**DATA SEGMENT**
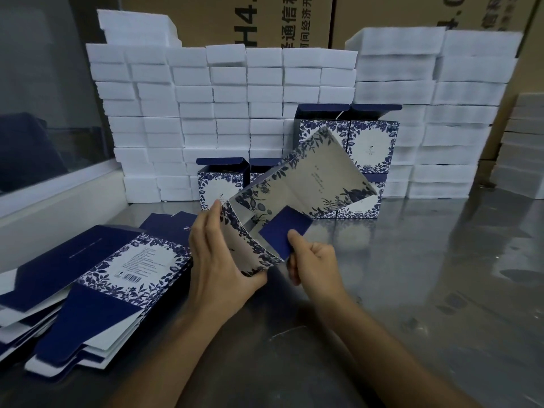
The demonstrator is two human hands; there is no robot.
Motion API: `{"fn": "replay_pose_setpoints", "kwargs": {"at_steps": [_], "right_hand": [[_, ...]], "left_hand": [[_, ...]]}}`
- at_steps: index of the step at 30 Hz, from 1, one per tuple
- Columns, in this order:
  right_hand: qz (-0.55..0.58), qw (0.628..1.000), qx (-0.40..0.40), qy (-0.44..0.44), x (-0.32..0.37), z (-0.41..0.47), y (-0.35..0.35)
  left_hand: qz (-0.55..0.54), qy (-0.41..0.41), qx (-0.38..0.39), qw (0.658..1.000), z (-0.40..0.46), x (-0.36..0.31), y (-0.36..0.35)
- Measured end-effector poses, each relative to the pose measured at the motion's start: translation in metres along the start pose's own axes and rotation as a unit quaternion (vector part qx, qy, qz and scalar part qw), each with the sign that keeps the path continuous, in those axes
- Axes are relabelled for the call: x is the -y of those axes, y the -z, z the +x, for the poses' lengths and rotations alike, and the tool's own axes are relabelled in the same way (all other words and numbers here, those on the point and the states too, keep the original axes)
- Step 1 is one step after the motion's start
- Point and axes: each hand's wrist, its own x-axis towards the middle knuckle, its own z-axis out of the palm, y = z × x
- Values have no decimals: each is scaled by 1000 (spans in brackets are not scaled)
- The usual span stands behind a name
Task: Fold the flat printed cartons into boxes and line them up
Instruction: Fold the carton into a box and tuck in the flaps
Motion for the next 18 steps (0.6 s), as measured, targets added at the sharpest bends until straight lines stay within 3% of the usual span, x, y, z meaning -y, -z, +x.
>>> {"fn": "replay_pose_setpoints", "kwargs": {"at_steps": [10,18], "right_hand": [[8,998,-49,-34,1,4,9],[52,984,-153,-76,-3,12,22]], "left_hand": [[-13,-21,27,999,-1,0,1],[-36,-43,61,997,-1,-3,3]]}}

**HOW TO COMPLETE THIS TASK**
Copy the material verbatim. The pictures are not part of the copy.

**TASK RESULT**
The demonstrator is two human hands; there is no robot.
Motion API: `{"fn": "replay_pose_setpoints", "kwargs": {"at_steps": [_], "right_hand": [[_, ...]], "left_hand": [[_, ...]]}}`
- at_steps: index of the step at 30 Hz, from 1, one per tuple
- Columns, in this order:
  right_hand: qz (-0.55..0.58), qw (0.628..1.000), qx (-0.40..0.40), qy (-0.44..0.44), x (-0.32..0.37), z (-0.41..0.47), y (-0.35..0.35)
  left_hand: qz (-0.55..0.54), qy (-0.41..0.41), qx (-0.38..0.39), qw (0.658..1.000), z (-0.40..0.46), x (-0.36..0.31), y (-0.36..0.35)
- Measured end-effector poses, each relative to the pose measured at the motion's start: translation in metres along the start pose's own axes and rotation as a unit quaternion (vector part qx, qy, qz and scalar part qw), each with the sign that keeps the path continuous, in those axes
- Axes are relabelled for the call: x is the -y of those axes, y the -z, z the +x, for the poses' lengths and rotations alike, and the tool's own axes are relabelled in the same way (all other words and numbers here, those on the point and the states too, keep the original axes)
- Step 1 is one step after the motion's start
- Point and axes: each hand's wrist, its own x-axis towards the middle knuckle, its own z-axis out of the palm, y = z × x
- Values have no decimals: each is scaled by 1000 (spans in brackets are not scaled)
- The usual span stands behind a name
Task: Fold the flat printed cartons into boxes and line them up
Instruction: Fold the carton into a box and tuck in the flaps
Motion for the next 18 steps (0.6 s), as measured, targets added at the sharpest bends until straight lines stay within 3% of the usual span, x, y, z meaning -y, -z, +x.
>>> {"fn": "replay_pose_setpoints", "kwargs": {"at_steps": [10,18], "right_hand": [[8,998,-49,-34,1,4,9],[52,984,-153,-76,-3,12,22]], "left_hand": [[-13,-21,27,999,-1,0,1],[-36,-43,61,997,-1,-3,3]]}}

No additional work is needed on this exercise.